Progress Energy offers rebates and assistance to customers who want to install solar, and the utility pays for installation of solar at schools throughout its Florida service territory.
But the state has only once offered a major incentive for utilities to build large-scale solar. Florida Power & Light, the state's largest utility, snatched it up to build three solar electric power sites. FPL was allowed to recover the costs by adding 25 cents per 1,000 kilowatt hours of usage to customers' bills each month. (The average residential customer uses about 1,000 to 1,200 kilowatt hours a month.)
FPL is now the largest solar energy producer in the state, though solar accounts for less than 1 percent of its total power generation.

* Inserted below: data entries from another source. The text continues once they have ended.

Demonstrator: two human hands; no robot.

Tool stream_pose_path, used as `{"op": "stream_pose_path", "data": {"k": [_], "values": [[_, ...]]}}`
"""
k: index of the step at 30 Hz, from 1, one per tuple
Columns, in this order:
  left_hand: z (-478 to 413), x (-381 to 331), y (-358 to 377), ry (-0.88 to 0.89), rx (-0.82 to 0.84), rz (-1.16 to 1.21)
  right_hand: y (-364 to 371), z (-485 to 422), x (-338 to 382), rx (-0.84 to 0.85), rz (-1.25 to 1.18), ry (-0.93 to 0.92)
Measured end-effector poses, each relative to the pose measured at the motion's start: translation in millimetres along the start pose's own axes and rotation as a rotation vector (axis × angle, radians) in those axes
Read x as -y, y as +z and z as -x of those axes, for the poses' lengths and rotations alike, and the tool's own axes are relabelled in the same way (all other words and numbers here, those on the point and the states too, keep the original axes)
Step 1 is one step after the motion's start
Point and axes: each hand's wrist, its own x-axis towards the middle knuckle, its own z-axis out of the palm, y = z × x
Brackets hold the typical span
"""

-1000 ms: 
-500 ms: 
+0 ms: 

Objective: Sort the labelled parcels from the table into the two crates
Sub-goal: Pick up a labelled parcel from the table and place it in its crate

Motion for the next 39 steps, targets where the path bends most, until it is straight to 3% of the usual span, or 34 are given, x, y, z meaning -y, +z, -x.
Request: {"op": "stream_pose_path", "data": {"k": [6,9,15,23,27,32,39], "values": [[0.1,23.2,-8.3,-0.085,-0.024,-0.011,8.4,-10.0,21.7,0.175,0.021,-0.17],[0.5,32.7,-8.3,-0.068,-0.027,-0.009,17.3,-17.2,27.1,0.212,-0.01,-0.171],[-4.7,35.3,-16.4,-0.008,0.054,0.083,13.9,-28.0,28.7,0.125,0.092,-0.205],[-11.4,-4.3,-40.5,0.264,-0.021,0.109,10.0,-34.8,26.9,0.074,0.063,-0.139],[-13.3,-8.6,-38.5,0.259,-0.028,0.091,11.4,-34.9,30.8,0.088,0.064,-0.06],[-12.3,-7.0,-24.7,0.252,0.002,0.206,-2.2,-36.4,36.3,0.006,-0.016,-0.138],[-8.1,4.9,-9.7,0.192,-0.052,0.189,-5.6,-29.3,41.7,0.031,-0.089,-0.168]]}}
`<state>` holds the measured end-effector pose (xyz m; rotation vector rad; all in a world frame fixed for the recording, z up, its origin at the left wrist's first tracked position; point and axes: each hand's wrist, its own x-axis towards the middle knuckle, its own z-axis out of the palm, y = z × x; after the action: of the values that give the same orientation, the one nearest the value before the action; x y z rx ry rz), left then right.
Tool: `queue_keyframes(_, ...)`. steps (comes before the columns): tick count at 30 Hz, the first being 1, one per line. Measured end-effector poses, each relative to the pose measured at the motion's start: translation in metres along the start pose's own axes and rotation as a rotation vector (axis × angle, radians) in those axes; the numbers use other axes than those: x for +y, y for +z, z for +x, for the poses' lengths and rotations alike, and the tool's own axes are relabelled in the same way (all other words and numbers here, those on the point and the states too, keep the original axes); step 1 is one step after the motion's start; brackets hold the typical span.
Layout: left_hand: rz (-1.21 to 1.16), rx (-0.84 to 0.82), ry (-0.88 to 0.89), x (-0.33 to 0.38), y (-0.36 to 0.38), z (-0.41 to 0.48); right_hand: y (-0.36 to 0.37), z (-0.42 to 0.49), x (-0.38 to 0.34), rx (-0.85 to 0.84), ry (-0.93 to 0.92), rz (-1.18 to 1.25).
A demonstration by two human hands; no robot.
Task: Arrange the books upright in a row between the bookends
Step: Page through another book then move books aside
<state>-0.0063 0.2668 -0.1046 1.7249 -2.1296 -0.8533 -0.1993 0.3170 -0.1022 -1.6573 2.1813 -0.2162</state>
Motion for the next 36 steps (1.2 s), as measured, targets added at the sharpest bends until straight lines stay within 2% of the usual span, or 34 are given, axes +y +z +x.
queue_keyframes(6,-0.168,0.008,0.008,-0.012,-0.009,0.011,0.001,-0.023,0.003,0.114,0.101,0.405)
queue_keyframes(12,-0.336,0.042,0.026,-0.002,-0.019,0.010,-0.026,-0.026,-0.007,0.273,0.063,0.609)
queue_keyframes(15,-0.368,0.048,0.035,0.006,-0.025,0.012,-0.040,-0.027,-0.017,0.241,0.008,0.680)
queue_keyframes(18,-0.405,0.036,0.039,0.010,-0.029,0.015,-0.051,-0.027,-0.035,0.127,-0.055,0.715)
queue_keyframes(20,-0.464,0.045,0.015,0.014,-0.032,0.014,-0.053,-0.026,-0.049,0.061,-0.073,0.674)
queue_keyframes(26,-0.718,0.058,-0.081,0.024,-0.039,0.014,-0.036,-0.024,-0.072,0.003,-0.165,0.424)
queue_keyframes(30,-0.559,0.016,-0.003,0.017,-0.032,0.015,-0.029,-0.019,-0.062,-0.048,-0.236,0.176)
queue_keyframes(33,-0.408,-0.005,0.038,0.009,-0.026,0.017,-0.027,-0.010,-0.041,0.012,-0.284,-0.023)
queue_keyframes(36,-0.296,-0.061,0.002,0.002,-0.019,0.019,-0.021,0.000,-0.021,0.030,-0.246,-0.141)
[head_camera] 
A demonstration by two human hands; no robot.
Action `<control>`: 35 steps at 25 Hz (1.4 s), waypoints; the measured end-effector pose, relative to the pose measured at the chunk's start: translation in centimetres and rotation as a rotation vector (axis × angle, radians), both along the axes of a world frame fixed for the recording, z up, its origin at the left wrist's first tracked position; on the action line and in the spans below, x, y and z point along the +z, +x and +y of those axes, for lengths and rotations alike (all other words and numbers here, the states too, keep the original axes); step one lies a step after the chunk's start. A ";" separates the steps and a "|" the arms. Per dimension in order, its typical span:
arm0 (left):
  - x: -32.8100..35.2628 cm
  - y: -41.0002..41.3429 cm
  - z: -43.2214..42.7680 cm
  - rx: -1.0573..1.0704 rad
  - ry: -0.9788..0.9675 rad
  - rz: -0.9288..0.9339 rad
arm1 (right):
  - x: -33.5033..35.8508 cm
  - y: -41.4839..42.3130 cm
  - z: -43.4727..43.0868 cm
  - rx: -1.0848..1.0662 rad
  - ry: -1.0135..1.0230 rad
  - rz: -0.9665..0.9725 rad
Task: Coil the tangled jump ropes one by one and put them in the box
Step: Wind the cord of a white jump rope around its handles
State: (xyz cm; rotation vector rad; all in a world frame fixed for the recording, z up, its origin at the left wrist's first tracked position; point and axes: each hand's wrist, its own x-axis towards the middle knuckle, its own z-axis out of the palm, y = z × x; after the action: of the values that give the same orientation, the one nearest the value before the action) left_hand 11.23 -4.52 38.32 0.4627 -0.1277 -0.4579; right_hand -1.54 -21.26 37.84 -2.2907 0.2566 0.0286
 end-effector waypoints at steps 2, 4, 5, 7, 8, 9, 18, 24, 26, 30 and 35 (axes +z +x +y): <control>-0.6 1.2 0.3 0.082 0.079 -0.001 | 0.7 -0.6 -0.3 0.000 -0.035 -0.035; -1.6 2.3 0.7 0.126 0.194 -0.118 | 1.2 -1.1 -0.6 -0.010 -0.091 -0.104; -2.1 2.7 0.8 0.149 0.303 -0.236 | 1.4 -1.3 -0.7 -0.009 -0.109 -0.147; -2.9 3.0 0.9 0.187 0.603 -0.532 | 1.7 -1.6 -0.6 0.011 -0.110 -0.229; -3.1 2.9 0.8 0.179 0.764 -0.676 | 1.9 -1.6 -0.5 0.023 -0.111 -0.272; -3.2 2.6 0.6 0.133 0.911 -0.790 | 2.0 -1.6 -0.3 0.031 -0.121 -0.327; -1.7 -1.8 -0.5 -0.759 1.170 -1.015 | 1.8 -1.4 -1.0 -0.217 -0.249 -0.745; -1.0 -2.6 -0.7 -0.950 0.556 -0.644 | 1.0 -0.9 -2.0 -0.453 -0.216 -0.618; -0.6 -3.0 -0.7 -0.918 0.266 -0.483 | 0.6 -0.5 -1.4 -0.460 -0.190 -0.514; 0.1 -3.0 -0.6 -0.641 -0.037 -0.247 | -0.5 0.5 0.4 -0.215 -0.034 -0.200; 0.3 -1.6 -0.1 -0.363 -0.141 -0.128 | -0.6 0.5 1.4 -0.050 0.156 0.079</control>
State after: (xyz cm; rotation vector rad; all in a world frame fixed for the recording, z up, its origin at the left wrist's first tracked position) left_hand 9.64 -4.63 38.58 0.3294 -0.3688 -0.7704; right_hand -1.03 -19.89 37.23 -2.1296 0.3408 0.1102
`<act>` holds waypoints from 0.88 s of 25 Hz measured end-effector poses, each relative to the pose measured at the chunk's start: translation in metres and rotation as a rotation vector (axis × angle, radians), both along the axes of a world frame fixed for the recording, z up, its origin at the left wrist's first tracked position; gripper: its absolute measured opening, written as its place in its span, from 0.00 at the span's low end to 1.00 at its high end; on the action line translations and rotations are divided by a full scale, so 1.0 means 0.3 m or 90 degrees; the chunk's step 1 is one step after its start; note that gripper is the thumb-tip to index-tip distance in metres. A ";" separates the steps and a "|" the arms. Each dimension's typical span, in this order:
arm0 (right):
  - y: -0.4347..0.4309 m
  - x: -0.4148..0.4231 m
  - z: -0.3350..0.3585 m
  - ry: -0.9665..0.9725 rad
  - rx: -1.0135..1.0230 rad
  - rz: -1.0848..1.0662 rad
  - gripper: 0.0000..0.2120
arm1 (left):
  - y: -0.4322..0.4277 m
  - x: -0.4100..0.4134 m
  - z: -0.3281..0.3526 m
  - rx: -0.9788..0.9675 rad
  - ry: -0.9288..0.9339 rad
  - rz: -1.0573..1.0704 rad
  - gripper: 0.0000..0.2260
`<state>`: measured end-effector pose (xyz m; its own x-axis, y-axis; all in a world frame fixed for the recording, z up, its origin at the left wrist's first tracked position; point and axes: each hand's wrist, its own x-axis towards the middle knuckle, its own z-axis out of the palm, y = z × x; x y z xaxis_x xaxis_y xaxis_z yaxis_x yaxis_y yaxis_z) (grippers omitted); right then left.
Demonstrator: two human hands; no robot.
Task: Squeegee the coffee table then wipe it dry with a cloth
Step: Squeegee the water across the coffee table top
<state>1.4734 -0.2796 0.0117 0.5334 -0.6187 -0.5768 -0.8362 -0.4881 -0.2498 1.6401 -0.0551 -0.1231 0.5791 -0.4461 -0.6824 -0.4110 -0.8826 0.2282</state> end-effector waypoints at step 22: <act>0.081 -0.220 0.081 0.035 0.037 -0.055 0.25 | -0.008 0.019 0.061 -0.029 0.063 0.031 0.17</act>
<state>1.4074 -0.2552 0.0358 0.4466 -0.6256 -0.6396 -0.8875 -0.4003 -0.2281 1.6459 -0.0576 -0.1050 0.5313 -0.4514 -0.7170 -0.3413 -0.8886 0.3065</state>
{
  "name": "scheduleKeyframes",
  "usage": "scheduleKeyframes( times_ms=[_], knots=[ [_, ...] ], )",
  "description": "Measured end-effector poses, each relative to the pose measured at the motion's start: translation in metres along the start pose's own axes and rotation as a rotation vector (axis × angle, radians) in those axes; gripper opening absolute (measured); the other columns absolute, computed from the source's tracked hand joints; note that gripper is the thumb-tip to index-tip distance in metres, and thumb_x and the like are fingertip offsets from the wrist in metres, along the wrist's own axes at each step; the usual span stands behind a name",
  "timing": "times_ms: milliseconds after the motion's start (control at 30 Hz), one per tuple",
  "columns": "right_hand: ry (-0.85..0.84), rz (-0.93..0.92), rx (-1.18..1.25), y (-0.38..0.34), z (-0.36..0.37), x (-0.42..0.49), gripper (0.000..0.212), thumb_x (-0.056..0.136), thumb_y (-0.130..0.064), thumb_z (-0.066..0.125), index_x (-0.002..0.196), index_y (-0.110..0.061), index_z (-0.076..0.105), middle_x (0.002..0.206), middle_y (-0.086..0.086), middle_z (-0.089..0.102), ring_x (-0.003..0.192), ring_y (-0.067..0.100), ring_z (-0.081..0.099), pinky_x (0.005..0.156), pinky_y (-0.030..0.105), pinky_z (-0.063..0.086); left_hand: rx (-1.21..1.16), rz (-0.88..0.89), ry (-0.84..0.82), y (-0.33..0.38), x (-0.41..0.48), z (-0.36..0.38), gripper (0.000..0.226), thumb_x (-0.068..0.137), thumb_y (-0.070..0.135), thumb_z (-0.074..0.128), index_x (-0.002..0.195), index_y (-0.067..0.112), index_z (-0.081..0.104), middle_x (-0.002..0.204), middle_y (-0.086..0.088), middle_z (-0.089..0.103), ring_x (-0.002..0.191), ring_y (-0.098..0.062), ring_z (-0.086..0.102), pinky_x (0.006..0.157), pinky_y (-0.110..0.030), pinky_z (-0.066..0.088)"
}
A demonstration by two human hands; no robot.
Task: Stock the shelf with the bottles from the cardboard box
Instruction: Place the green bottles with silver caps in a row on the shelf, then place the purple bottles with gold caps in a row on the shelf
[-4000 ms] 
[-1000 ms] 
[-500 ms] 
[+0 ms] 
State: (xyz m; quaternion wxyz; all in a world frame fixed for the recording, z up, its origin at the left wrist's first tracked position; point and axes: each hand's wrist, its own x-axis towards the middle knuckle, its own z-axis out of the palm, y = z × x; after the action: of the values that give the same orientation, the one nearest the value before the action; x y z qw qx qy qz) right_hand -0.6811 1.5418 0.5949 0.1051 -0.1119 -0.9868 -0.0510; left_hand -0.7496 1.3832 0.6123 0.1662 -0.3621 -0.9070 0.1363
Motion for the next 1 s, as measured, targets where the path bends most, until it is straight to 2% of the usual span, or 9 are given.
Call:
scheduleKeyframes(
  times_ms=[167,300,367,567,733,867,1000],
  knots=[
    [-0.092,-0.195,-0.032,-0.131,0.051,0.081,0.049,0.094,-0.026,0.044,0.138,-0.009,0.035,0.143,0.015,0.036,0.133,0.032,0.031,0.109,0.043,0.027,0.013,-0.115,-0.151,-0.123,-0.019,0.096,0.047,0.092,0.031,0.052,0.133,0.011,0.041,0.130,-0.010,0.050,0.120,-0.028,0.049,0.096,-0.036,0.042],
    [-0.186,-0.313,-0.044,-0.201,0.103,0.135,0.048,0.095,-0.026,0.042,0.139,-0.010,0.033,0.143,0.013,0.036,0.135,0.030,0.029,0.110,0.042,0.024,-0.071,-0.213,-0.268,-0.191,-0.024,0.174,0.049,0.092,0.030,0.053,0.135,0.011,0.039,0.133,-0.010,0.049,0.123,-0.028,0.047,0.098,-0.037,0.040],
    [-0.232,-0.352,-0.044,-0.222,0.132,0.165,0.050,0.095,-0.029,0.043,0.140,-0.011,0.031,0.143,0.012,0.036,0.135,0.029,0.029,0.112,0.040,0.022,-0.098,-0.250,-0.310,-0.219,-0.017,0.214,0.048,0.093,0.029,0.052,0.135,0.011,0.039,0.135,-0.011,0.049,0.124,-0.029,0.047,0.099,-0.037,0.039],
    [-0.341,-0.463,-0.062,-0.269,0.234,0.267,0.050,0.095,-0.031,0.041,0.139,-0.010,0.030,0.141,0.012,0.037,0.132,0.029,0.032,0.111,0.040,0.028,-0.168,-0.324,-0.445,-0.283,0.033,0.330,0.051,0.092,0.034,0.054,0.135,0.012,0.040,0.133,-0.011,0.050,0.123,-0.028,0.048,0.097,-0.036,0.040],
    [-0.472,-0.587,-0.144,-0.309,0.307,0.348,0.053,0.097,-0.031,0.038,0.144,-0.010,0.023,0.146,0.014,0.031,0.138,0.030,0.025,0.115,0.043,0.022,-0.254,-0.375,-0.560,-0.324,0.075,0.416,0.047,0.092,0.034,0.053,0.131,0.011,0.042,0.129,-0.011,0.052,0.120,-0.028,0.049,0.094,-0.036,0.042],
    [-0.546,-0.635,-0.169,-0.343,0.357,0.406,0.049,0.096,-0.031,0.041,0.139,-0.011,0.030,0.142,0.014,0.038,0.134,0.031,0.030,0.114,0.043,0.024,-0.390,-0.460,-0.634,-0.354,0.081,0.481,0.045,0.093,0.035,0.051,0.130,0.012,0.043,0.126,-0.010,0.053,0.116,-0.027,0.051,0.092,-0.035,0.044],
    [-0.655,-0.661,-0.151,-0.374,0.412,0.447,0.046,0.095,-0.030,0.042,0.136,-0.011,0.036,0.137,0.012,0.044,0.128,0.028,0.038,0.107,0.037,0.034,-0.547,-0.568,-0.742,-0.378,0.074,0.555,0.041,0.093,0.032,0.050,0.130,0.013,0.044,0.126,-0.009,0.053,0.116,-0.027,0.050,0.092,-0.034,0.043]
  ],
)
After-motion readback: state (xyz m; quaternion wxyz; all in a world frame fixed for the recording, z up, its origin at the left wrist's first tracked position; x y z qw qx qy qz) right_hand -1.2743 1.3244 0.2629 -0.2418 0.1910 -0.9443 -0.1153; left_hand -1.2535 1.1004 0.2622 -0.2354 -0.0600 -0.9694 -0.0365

Another factor hindering the growth of solar in Florida: In other states, the cost of solar is the same or cheaper than other sources. In Florida, it's not, at least yet.
Last year, Fenton presented a state-by-state breakdown of the average cost to produce a kilowatt of electricity based on 2009 figures during a forum about solar energy.
With the cost of solar running about 16 cents a kilowatt, Fenton said, it is less than what utility customers in Massachusetts pay for electricity at 17.4 cents and those in New Jersey at 16.6 cents.
"Their existing rates for electricity are more expensive," Fenton said. "They're suffering. They have pain. They're looking for options... and solar's prices are coming down."
In Florida, the cost of solar remains higher than the average cost of retail electricity. Based on Fenton's numbers, Florida's average was 12.3 cents in 2009.
But because the price of solar continues to drop, it will eventually make economic sense, he said.
"If you have a choice between building a natural gas plant or solar, from a utility standpoint, you're going to choose natural gas," Fenton said. But he predicts that "solar will be cheaper than natural gas by 2022."